Across the 27-nation bloc, hard-right parties are expected to gain enough seats to alter the balance of power in the parliament in ways never seen since the EU’s founding Treaty of Rome in 1957. For decades, centre-right, liberal and centre-left party groups have dominated the assembly, allowing it to push forward integrationist policies that have often gone farther than many national governments wanted.

After the June elections, this centrist majority will probably shrink. According to some predictions, the hard right will come first in as many as nine countries and second or third in another nine. The hard right will then be in a position to impede or change policies in areas central to Europe’s future and the EU’s sense of mission.

The chief examples are migration and asylum, the rule of law, climate change, international trade, the EU budget and the bloc’s proposed enlargement into eastern and south-eastern Europe. In such cases, the hard right will seek to alter the content or direction of EU policies by joining forces with centre-right parties, which have increasingly borrowed hard-right themes of national identity and sovereignty in an attempt to shore up their electoral support.

Co-operation between the hard right and more moderate right will not amount to a formal alliance. But it is likely to coincide with a more prominent representation of the hard right in the EU’s two other major decision-making bodies — the executive European Commission and the European Council, which groups national governments.

The larger the hard right’s gains in the EU elections, the stronger its claim will be to several portfolios in the new commission, which will be appointed after the vote.

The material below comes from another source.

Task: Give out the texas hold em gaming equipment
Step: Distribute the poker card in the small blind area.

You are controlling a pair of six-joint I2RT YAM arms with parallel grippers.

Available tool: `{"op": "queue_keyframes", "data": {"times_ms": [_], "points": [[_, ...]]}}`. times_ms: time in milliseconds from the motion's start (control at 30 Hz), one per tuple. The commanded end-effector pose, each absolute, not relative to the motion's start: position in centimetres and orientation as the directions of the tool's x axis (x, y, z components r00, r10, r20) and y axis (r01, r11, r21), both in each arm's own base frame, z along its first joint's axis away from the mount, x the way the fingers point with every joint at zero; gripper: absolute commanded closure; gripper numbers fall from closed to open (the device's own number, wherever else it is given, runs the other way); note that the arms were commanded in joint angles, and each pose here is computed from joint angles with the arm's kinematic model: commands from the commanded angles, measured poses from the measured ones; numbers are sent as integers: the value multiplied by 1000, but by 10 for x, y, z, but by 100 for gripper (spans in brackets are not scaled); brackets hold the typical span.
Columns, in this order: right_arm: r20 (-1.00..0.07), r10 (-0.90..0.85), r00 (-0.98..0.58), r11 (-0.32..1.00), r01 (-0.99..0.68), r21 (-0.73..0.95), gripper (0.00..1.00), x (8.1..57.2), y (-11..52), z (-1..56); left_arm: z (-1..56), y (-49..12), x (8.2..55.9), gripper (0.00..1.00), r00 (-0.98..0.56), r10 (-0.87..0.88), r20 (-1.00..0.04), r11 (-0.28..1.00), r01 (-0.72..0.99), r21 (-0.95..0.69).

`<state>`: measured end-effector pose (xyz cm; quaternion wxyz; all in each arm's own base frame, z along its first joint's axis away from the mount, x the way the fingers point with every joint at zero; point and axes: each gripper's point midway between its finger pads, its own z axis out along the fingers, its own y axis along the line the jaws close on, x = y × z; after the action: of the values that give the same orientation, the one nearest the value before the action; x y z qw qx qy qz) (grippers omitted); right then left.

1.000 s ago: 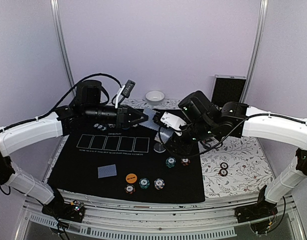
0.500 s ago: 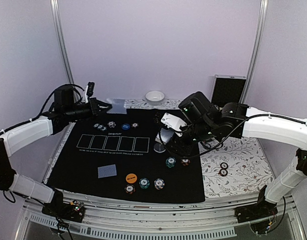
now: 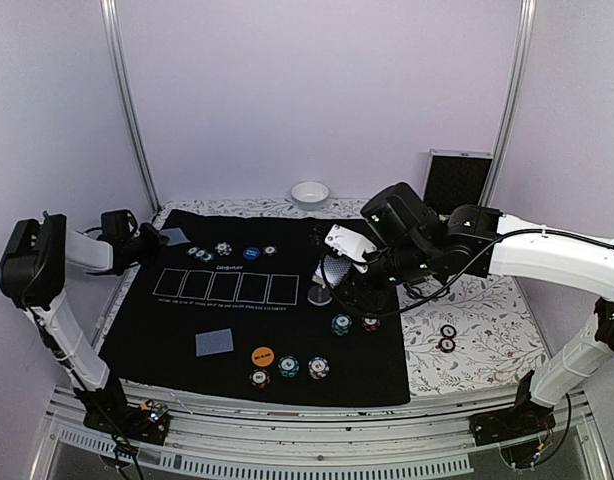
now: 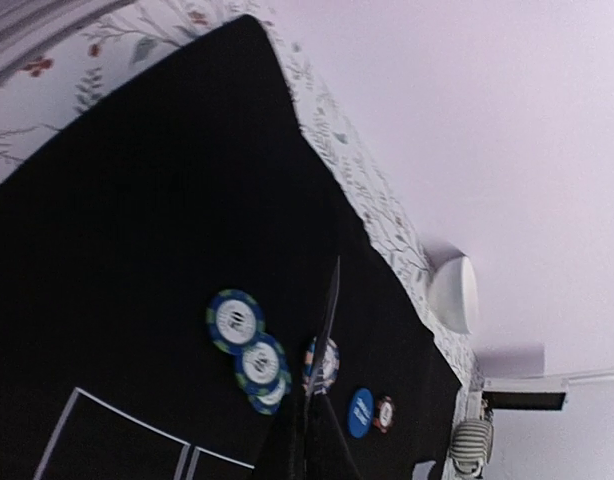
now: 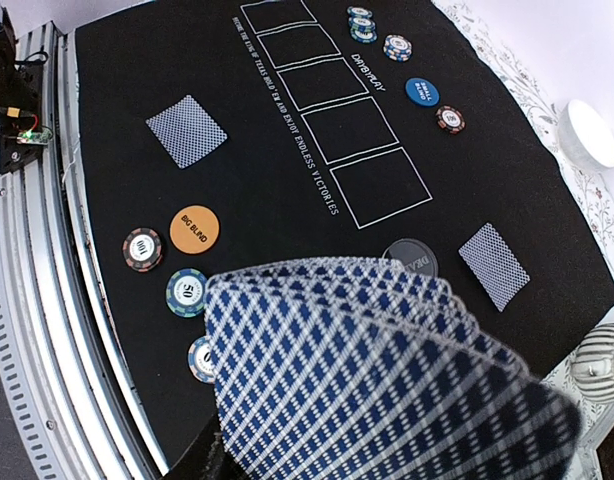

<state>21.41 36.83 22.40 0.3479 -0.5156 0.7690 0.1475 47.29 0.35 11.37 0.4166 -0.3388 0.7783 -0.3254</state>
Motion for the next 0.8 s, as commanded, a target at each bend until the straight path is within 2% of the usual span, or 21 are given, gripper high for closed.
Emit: {"op": "queue_keyframes", "data": {"times_ms": [0,267,333,433,500,767], "points": [[-710,-665,-231,448,-885,-132,96,215,365,235,104,41,494,100,-292,-856,-426,506,-313,-804],[-704,-669,-238,453,-881,-133,96,215,363,235,64,43,496,99,-304,-873,-381,478,-380,-792],[-704,-669,-238,451,-883,-130,96,214,364,235,57,41,494,88,-318,-874,-367,473,-389,-790],[-705,-667,-240,453,-882,-129,96,215,363,236,51,36,489,58,-338,-877,-341,463,-408,-787],[-707,-666,-239,452,-883,-128,96,214,363,237,55,32,484,44,-345,-874,-341,468,-410,-783],[-711,-662,-237,448,-886,-122,96,213,365,238,101,7,446,7,-344,-830,-439,554,-419,-719]]}}
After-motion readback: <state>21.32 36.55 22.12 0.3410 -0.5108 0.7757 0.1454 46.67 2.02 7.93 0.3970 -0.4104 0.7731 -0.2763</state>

In the council, hard-right parties are already a force in or behind governments in Hungary, Italy and Sweden, with the Netherlands soon to follow and probably Austria, too, after its elections later this year.

The EU has drifted towards tougher migration and asylum policies since the refugee and migrant crisis of 2015-2016, but this trend will surely be amplified after the June elections. On the rule of law, it may be harder to find a majority in the EU assembly for a forceful line against a government perceived as a democratic backslider such as Viktor Orbán’s Hungary.

Climate change, on which the EU likes to portray itself as a world leader, will also become a hotly contested area. Laws adopted over the past five years under the EU’s Green Deal are unlikely to be reversed, but the expected shift to the right in the EU legislature may delay or derail the next steps needed to reach the bloc’s net zero goals. In a sign of the way the wind is blowing, Brussels made concessions this month to protesting farmers on pesticide use, nature conservation and targets for cutting agricultural emissions.

Another area to watch is trade, where a long-planned deal with the South American bloc Mercosur, already in trouble, may be paralysed by a more rightwing EU legislature. It will be no easier to make progress on the far-reaching institutional and budgetary reforms required to make a reality of EU enlargement to the east. Hard-right politicians dislike a Franco-German initiative to expand majority voting in foreign policy and the budget as it would reduce national veto powers.

From the eurozone debt and migration crises to the Covid pandemic and Russia’s invasion of Ukraine, the EU has fought hard and with some success in the past 15 years against a tide of events that threatened to overwhelm it. The difference this time is that, after June, the centrist, integrationist consensus that underpinned the EU’s efforts to meet these challenges will be much weakened.